Iranian Foreign Minister Mohammad Javad Zarif
(artwork by Iranian daily Ghanoon)
A senior Iranian diplomat said on July 8 that Iran has presented "constructive solutions" to resolve disputes in its nuclear talks with six major powers.
The Iranian Students News Agency quoted the diplomat as saying Tehran's proposals aim to overcome "the remaining differences" on a final nuclear deal with the P5+1 group.
The diplomat, who was not identified, also said Iran "will not show flexibility regarding our red lines" on a deal that lifts economic sanctions in exchange for verifiable guarantees Tehran is not secretly trying to build nuclear weapons.
Negotiations between Iran and the P5+1 became testy late on July 6, reportedly over the issue of eliminating UN sanctions against Tehran's conventional arms and missile programs.
Arms Embargo Problem
The negotiators failed to meet their self-imposed July 7 deadline for a deal, pushing back the target date for a third time to July 10.
Western sources at the talks have been quoted as saying that while Tehran's main focus previously was on economic embargoes imposed by the European Union and United States that have crippled Iran's economy, it has shifted its emphasis to ensuring that UN measures limiting its ballistic-missile program and arms trade are scrapped as soon as the deal goes into effect.
China and Russia have appeared open to the idea of lifting the UN's arms embargo in conjunction with any deal.
"I can assure you that there remains one major problem that's related to sanctions -- this is the problem of an arms embargo," Russian Foreign Minister Sergei Lavrov said on July 7.
With the clock ticking on the discussions, the debate turned emotional at a late-night meeting on June 6 at the Palais Coburg hotel in central Vienna, where the latest round of talks has been going on since June 27.

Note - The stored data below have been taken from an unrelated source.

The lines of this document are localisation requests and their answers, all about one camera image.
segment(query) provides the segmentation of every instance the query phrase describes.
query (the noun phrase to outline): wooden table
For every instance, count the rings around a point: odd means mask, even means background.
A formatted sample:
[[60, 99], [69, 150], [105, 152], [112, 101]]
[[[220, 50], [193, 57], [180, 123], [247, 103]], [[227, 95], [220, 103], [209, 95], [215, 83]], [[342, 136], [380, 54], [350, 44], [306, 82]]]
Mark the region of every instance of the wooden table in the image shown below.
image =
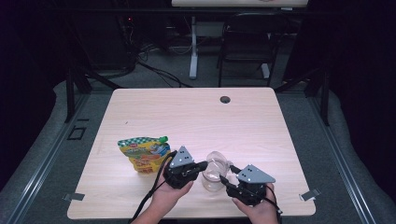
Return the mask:
[[[231, 102], [224, 104], [221, 96]], [[241, 169], [253, 164], [276, 179], [284, 216], [310, 216], [312, 201], [290, 134], [269, 88], [129, 89], [114, 91], [93, 143], [67, 215], [81, 218], [130, 218], [148, 193], [155, 174], [141, 175], [118, 148], [122, 139], [168, 136], [172, 149], [185, 146], [196, 162], [219, 151]], [[201, 175], [168, 218], [244, 217], [225, 188], [204, 189]], [[237, 183], [234, 174], [228, 173]]]

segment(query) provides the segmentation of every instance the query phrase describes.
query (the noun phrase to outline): transparent plastic bottle
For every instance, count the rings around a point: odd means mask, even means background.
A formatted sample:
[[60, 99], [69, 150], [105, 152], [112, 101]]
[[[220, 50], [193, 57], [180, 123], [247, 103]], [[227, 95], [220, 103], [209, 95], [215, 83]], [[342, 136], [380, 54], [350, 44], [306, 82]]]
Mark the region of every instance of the transparent plastic bottle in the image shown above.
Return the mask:
[[208, 162], [207, 168], [202, 172], [202, 184], [209, 191], [218, 191], [224, 187], [220, 181], [220, 175], [226, 177], [233, 163], [219, 152], [213, 151], [206, 157]]

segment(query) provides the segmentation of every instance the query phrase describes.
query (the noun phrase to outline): yellow snack pouch
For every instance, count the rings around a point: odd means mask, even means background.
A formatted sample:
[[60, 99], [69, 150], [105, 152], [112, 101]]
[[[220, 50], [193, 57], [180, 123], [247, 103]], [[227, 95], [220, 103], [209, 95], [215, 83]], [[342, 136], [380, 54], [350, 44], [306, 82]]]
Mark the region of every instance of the yellow snack pouch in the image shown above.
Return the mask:
[[134, 169], [143, 174], [157, 172], [163, 159], [170, 152], [167, 136], [160, 138], [136, 137], [120, 140], [120, 151], [129, 158]]

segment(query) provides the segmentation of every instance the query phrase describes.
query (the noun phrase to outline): human hand
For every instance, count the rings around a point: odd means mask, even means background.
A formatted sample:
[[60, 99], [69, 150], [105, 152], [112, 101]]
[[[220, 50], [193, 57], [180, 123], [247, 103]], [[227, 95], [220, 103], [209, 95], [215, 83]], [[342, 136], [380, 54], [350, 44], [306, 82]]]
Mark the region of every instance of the human hand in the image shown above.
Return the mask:
[[193, 182], [190, 181], [182, 189], [174, 189], [164, 181], [165, 178], [163, 177], [162, 171], [157, 184], [157, 188], [159, 186], [160, 187], [154, 191], [151, 204], [149, 206], [155, 208], [155, 210], [161, 213], [163, 216], [170, 212], [172, 208], [177, 204], [177, 201], [190, 191], [193, 184]]
[[190, 181], [182, 189], [174, 189], [164, 181], [165, 178], [163, 177], [162, 171], [156, 186], [157, 189], [152, 195], [150, 205], [139, 217], [137, 217], [132, 222], [133, 224], [158, 223], [172, 210], [177, 201], [190, 191], [193, 184], [193, 182]]
[[[274, 191], [274, 185], [268, 183], [267, 186]], [[274, 193], [267, 188], [266, 197], [272, 202], [275, 201]], [[233, 202], [236, 207], [238, 207], [241, 212], [245, 213], [250, 219], [252, 224], [277, 224], [277, 216], [276, 216], [276, 208], [268, 203], [267, 201], [262, 201], [261, 203], [255, 206], [248, 206], [239, 201], [236, 198], [233, 198]]]

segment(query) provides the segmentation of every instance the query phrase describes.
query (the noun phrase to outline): desk leg
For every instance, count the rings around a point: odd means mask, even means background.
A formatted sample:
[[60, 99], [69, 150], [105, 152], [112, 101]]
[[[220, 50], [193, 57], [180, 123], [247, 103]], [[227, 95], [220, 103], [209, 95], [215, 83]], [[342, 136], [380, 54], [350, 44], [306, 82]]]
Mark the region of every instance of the desk leg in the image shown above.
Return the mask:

An unnamed senior Western diplomat reportedly described the atmosphere there as "a very heated exchange of views."
Iranian Deputy Foreign Minister Abbas Araqchi said afterward that "an agreement only makes sense if all sanctions are lifted at the same time." He said "Western nations must be prepared to give up sanctions" if they want a deal.
But the dispute is politically and emotionally charged in the West as well, where it is seen to involve Iran's backing of militant groups throughout the Middle East that are engaged in conventional battles with Israel and Western allies such as Saudi Arabia.
Among the potential beneficiaries of easier arms access for Iran, for instance, would be the Lebanese Hizballah group and the Palestinian Hamas.
Moreover, fierce critics of Iran in the U.S. Congress could balk at any deal that gives Iran free access to conventional arms.
In view of these obstacles, a senior U.S. official insisted UN restrictions would remain on Iran's trade in arms and its access to missile technology, although he left open the possibility that these curbs might be less onerous in the future than they are at present.
Iran, which has insisted its atomic program is purely civilian, wants to avoid linking conventional weapons with the nuclear issue.
Iranian negotiators seemed in no hurry to clinch a deal, though negotiators had to extend their deadline for a third straight time, making July 10 the latest deadline.
"No deadline is sacrosanct for us," said Araqchi. "We are ready to stay in Vienna and continue talks as long as it is necessary."
But some Western negotiators portrayed the latest deadline as more definitive. U.S. officials said they still hope to wrap talks up in time to secure an expedited review by the U.S. Congress, but it was unclear if it would possible to make a July 9 deadline for submitting the plan for review.